Добавьте каплю образца и дайте ему высохнуть в течение одного часа, при комнатной температуре. Чтобы исправить образцы, накройте их глутаралдегидом, приготовленным в фосфатных буферах. Поместите мокрые фильтруемые бумаги в чашку Петри.

Важно запечатать чашку Петри. Инкубировать при четырех градусах по Цельсию в течение 48 часов. Промыть крышку скользит три раза в течение пяти минут каждый, с тем же фосфатным буфером.

Обезвоживаемые образцы следующим образом путем мытья в решении концентрации этанола от 35% до абсолютного этанола. Химически высушите образцы с hexamethyldisilazane в течение 10 минут. Hexamethyldisilazane должны быть тщательно манипулировать внутри дыма капот.

Образцы должны быть позволены высохнуть всю ночь внутри desiccator или внутри капота дыма при комнатной температуре. Намонтировать высушенные образцы на заглушке, с углеродной конепроводяющей клейкой лентой. Распылите заглушки золотом.

Запись SEM изображения с сканирующего электронного микроскопа, SEM, в режиме низкого вакуума и низкого напряжения, 20 киловольт. Рисунок один описывает нано липосомы подготовки. Фосфолипиды, допинг, колышек и химии, основные липосомные компоненты, были впервые растворены в хлороформе для получения липидной пленки.

Липидная пленка была затем регидратирована в солевой буфер, содержащий гидрофильные белки, зарин, чтобы быть захват, и инкубация должна быть предварительной формы в одночасье. Затем, sonication и экструзии применяются для создания небольших unilamellar пузырьков. Ультрацентрифугация шага отделяет липосомный препарат от свободных липидов, и unencapsulated белка.

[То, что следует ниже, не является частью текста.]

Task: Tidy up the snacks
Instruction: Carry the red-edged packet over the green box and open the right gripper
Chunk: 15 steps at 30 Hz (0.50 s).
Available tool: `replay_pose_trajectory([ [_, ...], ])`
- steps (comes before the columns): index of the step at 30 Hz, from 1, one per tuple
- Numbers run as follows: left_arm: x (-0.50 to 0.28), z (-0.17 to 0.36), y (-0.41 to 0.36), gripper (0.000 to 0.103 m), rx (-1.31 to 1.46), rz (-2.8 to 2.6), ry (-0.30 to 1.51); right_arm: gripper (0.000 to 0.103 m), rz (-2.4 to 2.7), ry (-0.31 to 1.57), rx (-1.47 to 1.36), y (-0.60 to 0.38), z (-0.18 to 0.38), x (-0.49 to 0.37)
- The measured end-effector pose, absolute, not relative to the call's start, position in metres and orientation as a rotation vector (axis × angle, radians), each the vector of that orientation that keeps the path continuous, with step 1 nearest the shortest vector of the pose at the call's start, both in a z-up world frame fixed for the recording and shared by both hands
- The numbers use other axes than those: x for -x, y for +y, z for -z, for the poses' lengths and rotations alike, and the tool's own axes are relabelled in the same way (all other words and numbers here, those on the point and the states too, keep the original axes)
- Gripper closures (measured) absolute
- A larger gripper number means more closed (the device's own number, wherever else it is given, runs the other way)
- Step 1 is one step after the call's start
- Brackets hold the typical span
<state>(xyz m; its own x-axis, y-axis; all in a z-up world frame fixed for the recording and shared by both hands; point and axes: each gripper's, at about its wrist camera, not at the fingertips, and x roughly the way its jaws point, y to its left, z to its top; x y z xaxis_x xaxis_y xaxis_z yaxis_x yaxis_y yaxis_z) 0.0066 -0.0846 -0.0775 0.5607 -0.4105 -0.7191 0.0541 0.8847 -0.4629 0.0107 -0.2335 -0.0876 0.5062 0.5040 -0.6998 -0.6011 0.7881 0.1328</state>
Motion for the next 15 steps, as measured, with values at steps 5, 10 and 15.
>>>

В то время как супернатант используется для определения эффективности захвата. Нанолипосомы, произведенные по вышеупомянутой методологии, демонстрируют распределение размеров от 51 до 396 нанометров и средний размер 155 нанометров. Препарат однороден, так как индекс полидисперсности составляет 168.

Высокая эффективность захвата 83% достигнута, если липосомы экструдированы через мембрану размером в 2 микрометра. Морфологические нанолипосомные характеристики оценивались путем сканирования электронной микроскопии. Липосомы должны, наконец, рассматриваться так же, как живые клетки, чтобы получить лучшее качество изображения.

Процедуры фиксации и сушки важны для обеспечения визуализации небольших нетронутых пузырьков, которые поддерживают более 20 киловольт в вакуумных условиях. Цифры 2A и 2B отображают круглые липосомальные пузырьки в диапазоне 121 нанометров, анализируемые при 20 киловольтах. В то время как цифры 2C и 2D отображают недостаточно подготовленные образцы.

Плохо взятые образцы допускаются только для наблюдения за более крупными и или поврежденными пузырьками, которые не могут противостоять вакууму и или условиям напряжения. Описанный здесь протокол позволил изготовить воспроизводимые пузырьки, отображающие круглую форму, небольшую поверхность и средний размер около 150 нанометров. Метод может быть использован для захвата сложных и крупных молекул, как тетрамерный белок, экспонирование гидрофильных корректора.

Недостаточная самозахвтрака выше 80%, а уровень утечки очень низок, уступая 1,5%, когда нанокапсулы хранятся при четырех градусах Цельсия. Мы надеемся, что это видео поможет вам в инкапсуляции больших молекул, таких как тери.